Lijuan Wang received B.E. from Huazhong Univ. of Science and Technology and Ph.D. from Tsinghua Univ., China in 2001 and 2006 respectively. In 2006, she joined the speech group of Microsoft Research Asia, where she is currently a lead researcher. Her research areas include audio-visual speech synthesis, deep learning (feedforward and recurrent neural networks), and speech synthesis (TTS)/recognition. She has published more than 25 papers on top conferences and journals and she is the inventor/co-inventor of more than 10 granted/pending USA patents. She is a senior member of IEEE and a member of ISCA.
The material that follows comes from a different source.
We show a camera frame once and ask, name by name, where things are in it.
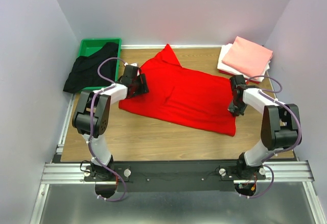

Keynote: From Text-to-Speech (TTS) to Talking Head - A machine learning approach to A/V speech modeling and rendering

In this talk, we will present our research results in A/V speech modeling and rendering via a statistical, machine learning approach. A Gaussian Mixture Model (GMM) based Hidden Markov Model (HMM) will be reviewed first in speech modeling where GMM is for modeling the stochastic nature of speech production while HMM, for characterizing the Markovian nature of speech parameter trajectories. All speech parametric models are estimated via an EM algorithm based maximum likelihood procedure and the resultant models are used to generate speech parameter trajectories for a given text input, say a sentence, in the maximum probability sense. Thus generated parameters is then used to synthesize corresponding speech waveforms via a vocoder or to render high quality output speech by our "trajectory tiling algorithm" where appropriate segments of the training speech database are used to "tile" the generated trajectory optimally. Similarly, the lips movement of a talking head, along with the jointly moving articulatory parts like jaw, tongue and teeth, can also be trained and rendered according to the optimization procedure. The visual parameters of a talking head can be collected via 2D- or 3D-video(via stereo, multi-camera recording equipment or consumer grade, capturing devices like Microsoft Kinect)and the corresponding visual trajectories of intensity, color and spatial coordinates are modeled and synthesized similarly. Recently, feedforward Deep Neural Net (DNN) and Recurrent Neural Net machine learning algorithms have been applied to speech modeling for both recognition and synthesis applications. We have deployed both forms of neural nets in TTS training successfully. The RNN, particularly, with a longer memory can model speech prosody of longer contexts in speech, say in a sentence, better. We will also cover the topics of cross-lingual TTS and talking head modeling, where audio and visual data collected in one source language can be used to train a TTS or talking head in a different target language. The mouth shapes of a mono-lingual speaker have also been found adequate for rendering synced lips movement of talking heads in different languages. Various demos of TTS and talking head will be shown to illustrate our research findings.